My final session this morning took a much closer look at Vulkan to demonstrate just how many benefits it provides to the developer over OpenGl ES. It’s great to see that in just a year since the API’s release not only have numerous industry players released drivers and SDKs but Vulkan is now also integrated into the Unity engine. Two of the most important features for developers are its improved multithreading capabilities and Multipass, which is similar to ARM’s Local Pixel Storage and ideal for tiled GPU architectures like Mali because each pixel rendered on a subpass can access the results of the previous one.
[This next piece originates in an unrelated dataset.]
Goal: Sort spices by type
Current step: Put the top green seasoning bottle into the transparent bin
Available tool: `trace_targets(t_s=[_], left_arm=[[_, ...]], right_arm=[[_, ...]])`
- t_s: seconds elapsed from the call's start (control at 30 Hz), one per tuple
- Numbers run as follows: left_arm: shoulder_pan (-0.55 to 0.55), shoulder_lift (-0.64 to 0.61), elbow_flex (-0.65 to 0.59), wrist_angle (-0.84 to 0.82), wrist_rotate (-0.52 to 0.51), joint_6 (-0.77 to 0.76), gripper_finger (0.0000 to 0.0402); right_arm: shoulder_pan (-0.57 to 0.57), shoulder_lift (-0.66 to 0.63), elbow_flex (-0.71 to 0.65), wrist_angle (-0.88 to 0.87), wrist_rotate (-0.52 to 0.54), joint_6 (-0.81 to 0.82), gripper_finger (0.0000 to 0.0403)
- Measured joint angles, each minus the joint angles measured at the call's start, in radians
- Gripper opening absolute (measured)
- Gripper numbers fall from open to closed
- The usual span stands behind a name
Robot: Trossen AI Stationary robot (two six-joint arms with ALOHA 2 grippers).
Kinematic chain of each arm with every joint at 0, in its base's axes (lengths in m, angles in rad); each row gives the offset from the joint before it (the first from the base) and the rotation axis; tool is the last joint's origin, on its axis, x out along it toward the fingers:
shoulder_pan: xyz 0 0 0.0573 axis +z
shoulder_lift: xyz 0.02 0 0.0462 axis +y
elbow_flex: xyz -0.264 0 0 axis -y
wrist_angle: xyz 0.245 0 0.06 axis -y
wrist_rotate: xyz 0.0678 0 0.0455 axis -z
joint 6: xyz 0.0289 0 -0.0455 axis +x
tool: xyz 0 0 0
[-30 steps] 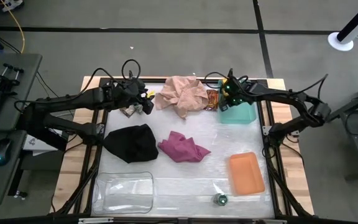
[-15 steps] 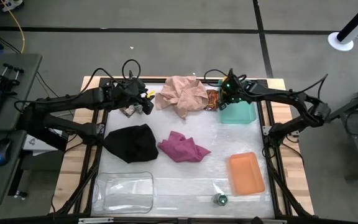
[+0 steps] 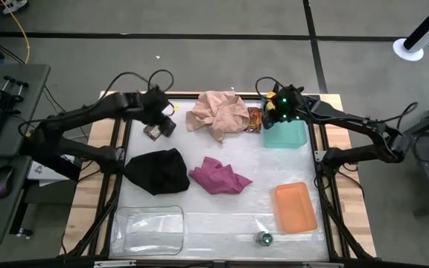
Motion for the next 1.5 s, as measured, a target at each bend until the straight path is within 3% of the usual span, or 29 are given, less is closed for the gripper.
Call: trace_targets(t_s=[0.13, 0.4, 0.63, 0.9, 1.3, 1.4, 1.5], left_arm=[[0.099, 0.077, 0.016, 0.003, 0.097, 0.093, 0.0215], [0.165, 0.187, 0.058, -0.055, 0.078, 0.194, 0.0266], [0.163, 0.235, 0.058, -0.058, 0.052, 0.164, 0.0309], [0.171, 0.322, 0.058, -0.077, 0.031, 0.090, 0.0317], [0.146, 0.412, 0.057, -0.075, 0.054, 0.007, 0.0304], [0.133, 0.414, 0.057, -0.075, 0.052, 0.005, 0.0268], [0.124, 0.415, 0.057, -0.076, 0.042, -0.003, 0.0204]], right_arm=[[0.000, 0.007, 0.000, 0.020, -0.046, 0.005, 0.0000], [0.000, 0.007, 0.000, 0.010, -0.077, 0.009, 0.0000], [0.000, 0.007, 0.000, 0.009, -0.077, 0.024, 0.0000], [0.000, 0.007, 0.000, 0.009, -0.077, 0.024, 0.0000], [0.000, 0.007, 0.000, 0.008, -0.077, 0.004, 0.0000], [0.000, 0.007, 0.000, 0.008, -0.077, 0.000, 0.0000], [0.000, 0.007, 0.000, 0.008, -0.077, -0.003, 0.0000]])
This means less data transfer to the main memory and therefore, less bandwidth use.
Not only is Vulkan integrated with Unity but now the Mali Graphics Debugger is too, giving you almost everything you need to create a great game, all in one engine.
The cofounder of Infinte Dreams took us through the optimizations they used in their Sky Force Reloaded game, an awesome shoot ‘em up with complex graphics, intense action and therefore a whole lot of pressure on the CPU and GPU. First of all, they realised they were struggling with efficiency and that any negative feedback they got on the game was generally related to the rate at which it drained the user’s battery. They initially considered fill rate but established this wasn’t an issue, so it quickly became apparent that the fact that they had up to 1000 draw calls per frame could be the cause of their problems as even top end devices would struggle with this.
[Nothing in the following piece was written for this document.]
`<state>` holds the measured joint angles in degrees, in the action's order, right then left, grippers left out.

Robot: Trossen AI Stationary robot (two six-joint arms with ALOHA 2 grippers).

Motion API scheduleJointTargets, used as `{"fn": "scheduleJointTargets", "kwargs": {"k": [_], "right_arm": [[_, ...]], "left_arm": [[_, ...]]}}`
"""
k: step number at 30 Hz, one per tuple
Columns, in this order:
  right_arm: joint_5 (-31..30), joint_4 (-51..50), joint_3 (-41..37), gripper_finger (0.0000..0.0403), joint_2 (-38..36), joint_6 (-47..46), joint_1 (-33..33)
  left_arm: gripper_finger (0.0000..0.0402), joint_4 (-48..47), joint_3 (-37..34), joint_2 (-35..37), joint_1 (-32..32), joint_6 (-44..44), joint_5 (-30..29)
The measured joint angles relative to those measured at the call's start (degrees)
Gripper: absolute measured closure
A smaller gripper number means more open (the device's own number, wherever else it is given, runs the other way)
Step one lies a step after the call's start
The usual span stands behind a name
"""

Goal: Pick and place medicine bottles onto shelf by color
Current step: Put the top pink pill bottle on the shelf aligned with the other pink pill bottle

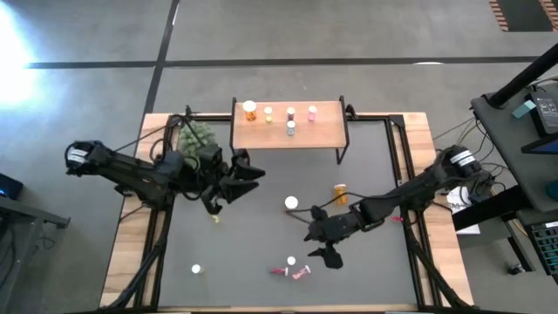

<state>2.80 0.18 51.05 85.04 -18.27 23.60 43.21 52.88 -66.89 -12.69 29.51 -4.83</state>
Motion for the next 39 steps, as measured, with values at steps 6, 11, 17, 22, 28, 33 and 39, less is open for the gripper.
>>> {"fn": "scheduleJointTargets", "kwargs": {"k": [6,11,17,22,28,33,39], "right_arm": [[0.07,1.12,4.55,0.0174,6.91,8.69,0.78],[0.14,0.95,9.34,0.0175,12.51,13.51,1.21],[0.65,-0.17,13.27,0.0175,15.77,16.25,1.33],[0.64,-0.09,13.20,0.0175,16.17,16.65,1.31],[0.62,2.23,10.62,0.0176,16.12,15.27,1.39],[0.64,4.37,10.62,0.0190,16.23,15.09,1.42],[0.62,4.42,10.55,0.0218,16.30,15.24,1.42]], "left_arm": [[0.0233,1.42,0.00,-0.68,-2.14,0.09,-1.59],[0.0233,1.46,0.01,-0.45,-3.19,0.07,-3.10],[0.0233,1.39,0.02,-0.01,-3.77,0.08,-3.50],[0.0233,1.40,0.02,0.17,-4.22,0.09,-3.62],[0.0233,1.37,0.02,0.17,-4.32,0.09,-4.00],[0.0233,1.37,0.02,0.17,-4.32,0.07,-4.88],[0.0233,1.36,0.02,0.17,-4.32,0.07,-5.24]]}}
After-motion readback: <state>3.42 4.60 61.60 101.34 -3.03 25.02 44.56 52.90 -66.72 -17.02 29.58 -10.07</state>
This meant OpenGl ES wasn’t a great option for them so the fact that Vulkan in Unity works right out of the box made their lives a whole lot easier. They got to work testing frames and quickly realised that the gains were massive. Sky Force Reloaded worked up to 82% faster on Vulkan, and an average of 32% faster! There are of course heaps of other areas that can be optimized so the fact that such massive gains came from simply switching to Vulkan gives you some idea of just how valuable it is. The guys at Infinite Dreams were able to use this leeway to add in additional features and complexity to make their game even more impressive while retaining the same FPS and adding 10-12% more playtime!
After this we heard from Unity themselves who talked us through the process of implementing Vulkan and provided their own Pro Tips for getting the most from it:
Pro tip 1: GPUs really really hate switching between buffer bindings, whereas having a large buffer and simply changing offsets is almost free.
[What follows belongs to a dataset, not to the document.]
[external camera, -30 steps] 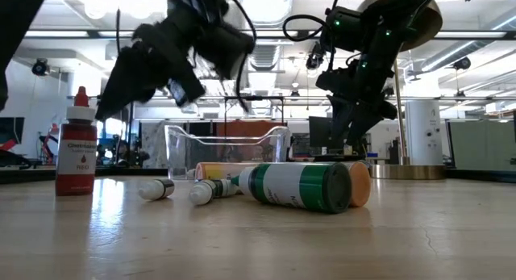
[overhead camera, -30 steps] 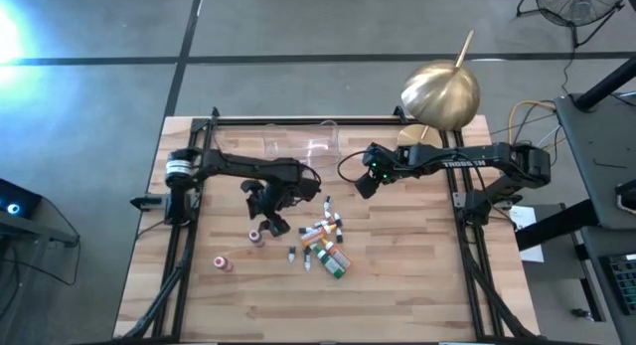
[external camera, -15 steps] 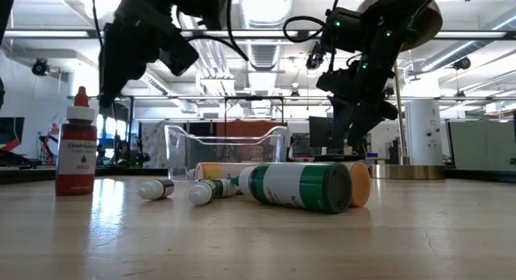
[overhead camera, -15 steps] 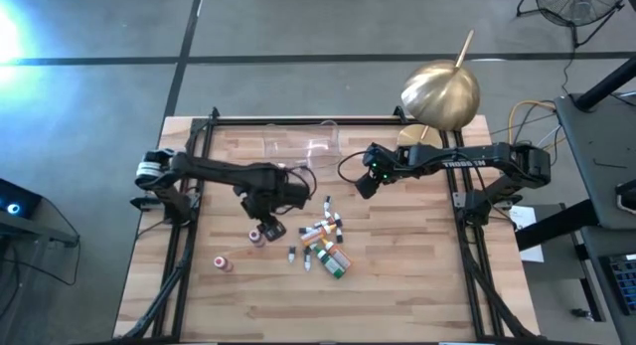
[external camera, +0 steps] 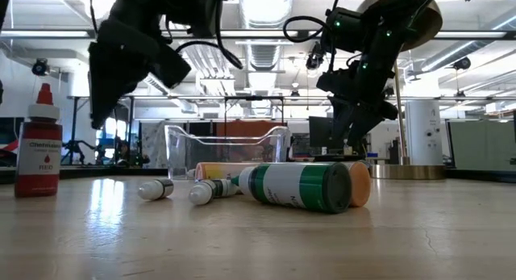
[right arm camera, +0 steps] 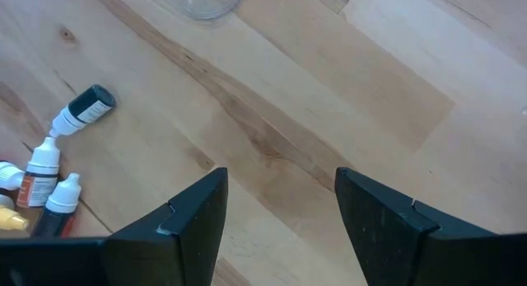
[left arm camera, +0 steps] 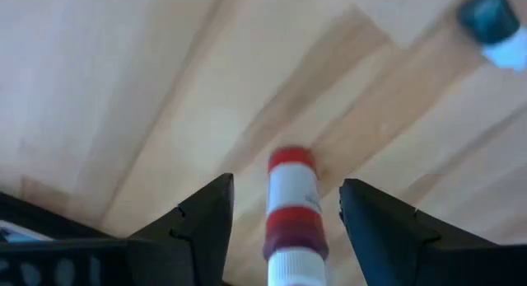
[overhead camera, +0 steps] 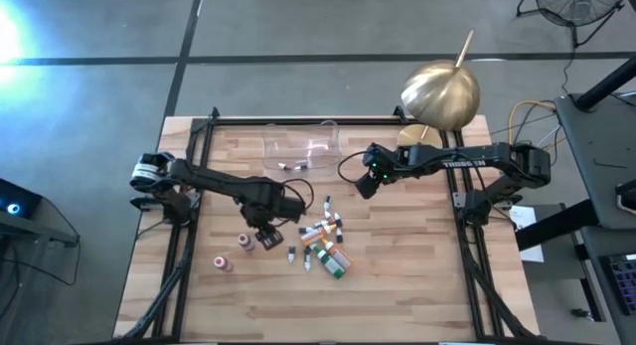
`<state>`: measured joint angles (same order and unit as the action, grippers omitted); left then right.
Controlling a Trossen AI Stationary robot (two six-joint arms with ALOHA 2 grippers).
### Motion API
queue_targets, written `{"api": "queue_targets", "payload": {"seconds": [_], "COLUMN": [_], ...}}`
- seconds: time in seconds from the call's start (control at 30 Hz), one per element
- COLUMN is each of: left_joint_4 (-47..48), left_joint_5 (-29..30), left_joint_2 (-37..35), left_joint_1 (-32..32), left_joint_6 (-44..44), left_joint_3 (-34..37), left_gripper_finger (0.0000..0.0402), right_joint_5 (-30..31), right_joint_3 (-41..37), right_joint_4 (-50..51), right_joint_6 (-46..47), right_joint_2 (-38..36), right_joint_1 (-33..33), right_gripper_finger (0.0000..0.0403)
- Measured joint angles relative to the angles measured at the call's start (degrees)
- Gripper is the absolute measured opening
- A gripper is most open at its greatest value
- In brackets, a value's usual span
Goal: Pick & Place food coloring
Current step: Put the large red food coloring bottle into the transparent bin
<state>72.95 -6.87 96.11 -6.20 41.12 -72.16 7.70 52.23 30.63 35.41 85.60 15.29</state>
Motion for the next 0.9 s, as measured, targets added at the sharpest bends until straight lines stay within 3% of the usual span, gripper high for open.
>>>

Pro Tip 2: Descriptor set objects may get consumed at bind time.
Pro tip 3: Mobile GPUs don’t do any magic on constant buffers! They’re just pointers to main RAM.
Pro tip 4: GPUs have caches for memory access, typically 64- or 32-byte cache lines. A larger constant buffer for “rarely accessed” parameters is a bad idea as it thrashes the cache.
Pro tip 5: Don’t bother with reusing secondary command buffers. On most GPUs reusing a secondary command buffer requires so much patching to the buffer that there’s very little benefit over rebuilding the whole command buffer anyway.
It was really nice to hear first-hand from the makers of one of the world’s biggest game engines and understand just why it was so important for them to be able to provide direct Vulkan access for their global base of developers.
So with this wealth of expertise at my fingertips my talk-time is over for another GDC and I’m already looking forward to next year! All is not yet over though, as I’m heading over to the show floor to bring you the best of the demos, games and cool stuff from us and all our partners.